Derby Clubhouse Blanche (Armaf)

Silver Mountain Water clones are weird. Two years ago, I bought Rasasi's Al Wisam Day, expecting it to be a dead ringer based on everything I was reading, and at best it approximates its template by maybe 60% (or less). So I had to stow expectations for Armaf's Derby Clubhouse Blanche, given its cheaper price point, and less than stellar reputation. I have never received a compliment on AW Day, and figured DCB would also be underwhelming.

Armaf's interpretation is fresher, lighter, and subtler than Rasasi's, and these differences are immediately obvious at first spray. It's also a much simpler composition. Al-Wisam Day is full of sparkling herbal notes, supported in the base by tea rose and synthetic sandalwood. Armaf eschews complexity and employs a quartet pyrmaid: fleeting citrus, green tea, sweet berry, and aqueous musk (presumably a stand-in for ambergris). Though somewhat basic, I think the nose for DCB calibrated its limited palette wisely, choosing a dusky green tea aroma chemical that darkens as it evaporates, respectably mimicking the "ink" in the Creed. The scent's musk was also a good choice, as it radiates an odd, somewhat watery freshness later in the dry down.

I'm not sure what the point of the citrus is, as it lasts twenty seconds off the top, and the "berry" note, which is meant to be blackcurrant, just smells vague and sweet (this is probably one of Creed's captive molecules, which no clone can imitate), but everything feels decently balanced, performance is reasonable, and I think I got a bit more than I paid for here. It's good to note that these kinds of scents are very high-pitched, making olfactory fatigue common, so longevity can be difficult to gauge.

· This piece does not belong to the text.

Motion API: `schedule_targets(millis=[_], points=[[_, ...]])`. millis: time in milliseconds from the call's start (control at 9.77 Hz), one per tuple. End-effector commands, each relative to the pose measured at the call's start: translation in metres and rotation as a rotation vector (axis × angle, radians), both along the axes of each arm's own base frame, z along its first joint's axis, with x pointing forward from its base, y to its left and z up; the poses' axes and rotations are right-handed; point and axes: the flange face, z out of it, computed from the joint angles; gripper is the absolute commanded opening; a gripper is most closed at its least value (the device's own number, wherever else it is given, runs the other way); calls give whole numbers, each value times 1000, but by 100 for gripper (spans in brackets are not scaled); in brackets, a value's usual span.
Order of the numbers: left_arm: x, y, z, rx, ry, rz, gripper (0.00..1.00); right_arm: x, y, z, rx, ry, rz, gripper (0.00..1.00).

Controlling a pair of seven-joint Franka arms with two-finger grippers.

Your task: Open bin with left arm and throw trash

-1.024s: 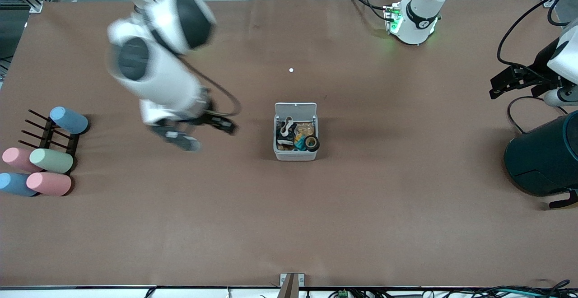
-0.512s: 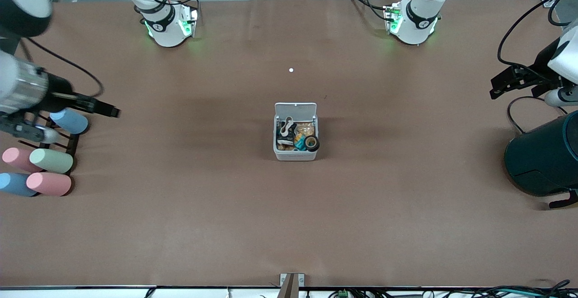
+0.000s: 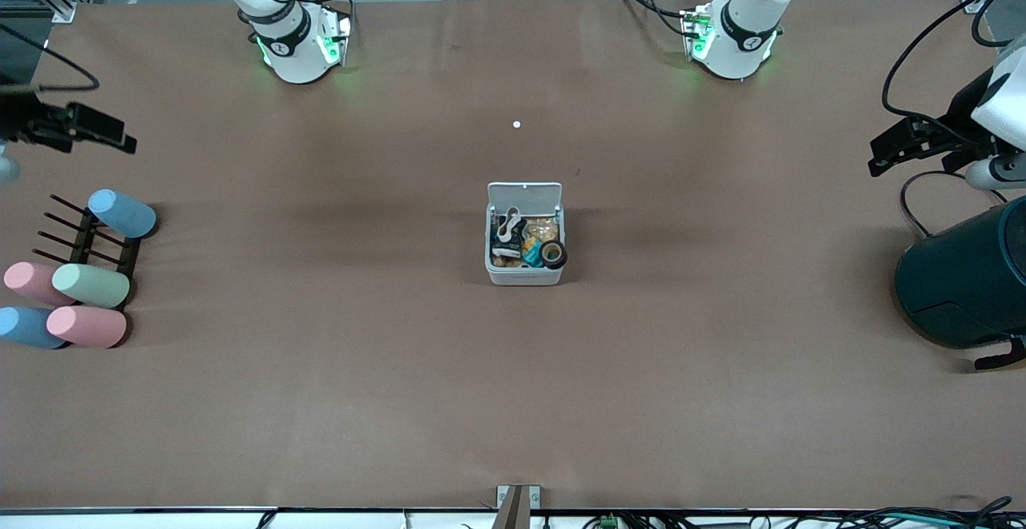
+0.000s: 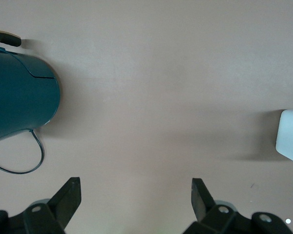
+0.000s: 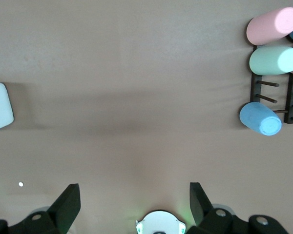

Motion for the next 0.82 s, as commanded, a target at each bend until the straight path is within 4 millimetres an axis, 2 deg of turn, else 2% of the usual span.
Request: schedule_targets(millis=[0,307,717], points=[[2,1,4,-18,0,-17,100,-11,-2,10,-15,-33,21,99],[1,1,4,-20,0,-18,100,-8,-2,21,-20,-67,22,99],[1,1,5,-21,-1,-17,100,-5,-9,22,-67,-87,-5,99]])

Rasasi's fragrance is more complex, far richer, and probably a better scent all around, but I did receive two compliments from a woman who said she wanted to wear the Armaf herself, and after a week of unbroken wear, I've yet to tire of it. If you're on the fence here, all I can say is, try it. Given its $20 price tag, you can't go wrong. I'm looking forward to smelling how Franck Olivier's Sun Java White compares.